About this exercise: Copy task. Retype the whole listing exactly, omitting any picture in it.

=-=-=

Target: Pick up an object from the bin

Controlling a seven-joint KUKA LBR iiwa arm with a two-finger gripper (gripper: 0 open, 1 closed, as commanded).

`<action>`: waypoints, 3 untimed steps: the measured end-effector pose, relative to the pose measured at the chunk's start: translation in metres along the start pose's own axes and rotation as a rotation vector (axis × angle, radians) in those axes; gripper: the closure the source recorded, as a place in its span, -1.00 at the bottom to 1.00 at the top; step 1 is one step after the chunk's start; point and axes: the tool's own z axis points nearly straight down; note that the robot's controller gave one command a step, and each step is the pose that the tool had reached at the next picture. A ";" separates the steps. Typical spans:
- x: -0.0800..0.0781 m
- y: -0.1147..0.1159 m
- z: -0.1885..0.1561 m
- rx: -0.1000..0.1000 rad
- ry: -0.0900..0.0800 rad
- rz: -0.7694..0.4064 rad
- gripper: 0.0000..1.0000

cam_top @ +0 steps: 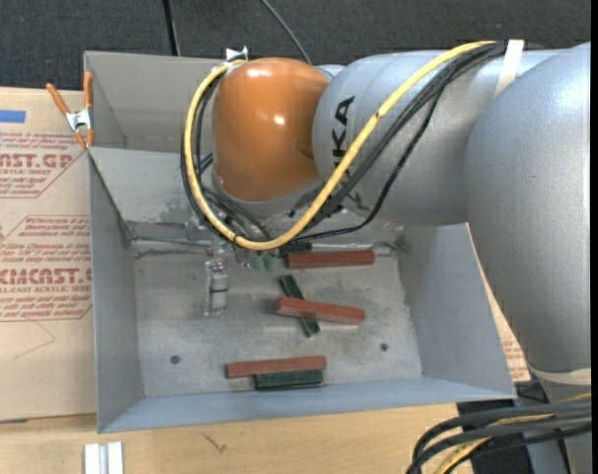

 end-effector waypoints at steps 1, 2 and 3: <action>0.036 -0.021 0.021 -0.006 -0.007 -0.258 -1.00; 0.031 -0.065 0.043 -0.006 -0.004 -0.170 -1.00; 0.038 -0.080 0.072 -0.004 -0.006 -0.162 -1.00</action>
Offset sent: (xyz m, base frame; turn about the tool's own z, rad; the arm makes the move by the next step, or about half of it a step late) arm -0.0059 -0.0945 -0.0560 -0.1032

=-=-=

Response area:
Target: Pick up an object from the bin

Controlling a seven-joint KUKA LBR iiwa arm with a two-finger gripper (gripper: 0 open, 1 closed, as commanded).

`<action>`: waypoints, 3 untimed steps: the measured end-effector pose, relative to the pose measured at the chunk's start: translation in metres along the start pose's own axes and rotation as a rotation vector (axis × angle, radians) in those axes; gripper: the closure the source recorded, as a place in its span, -1.00 at the bottom to 1.00 at the top; step 1 is one step after the chunk's start; point and axes: the tool's own z axis points nearly straight down; note that the robot's controller gave one command a step, and each step is the pose that the tool had reached at the next picture. A ";" separates the steps. Typical spans:
- x: -0.0800..0.0781 m
- y: -0.1147..0.1159 m
- z: -0.1885..0.1561 m
- rx: -0.1000..0.1000 rad
- ry: -0.0900..0.0800 rad
- rz: -0.7694..0.4064 rad
- gripper: 0.0000..1.0000

cam_top @ +0 steps: 

 end-effector waypoints at steps 1, 2 and 3: <action>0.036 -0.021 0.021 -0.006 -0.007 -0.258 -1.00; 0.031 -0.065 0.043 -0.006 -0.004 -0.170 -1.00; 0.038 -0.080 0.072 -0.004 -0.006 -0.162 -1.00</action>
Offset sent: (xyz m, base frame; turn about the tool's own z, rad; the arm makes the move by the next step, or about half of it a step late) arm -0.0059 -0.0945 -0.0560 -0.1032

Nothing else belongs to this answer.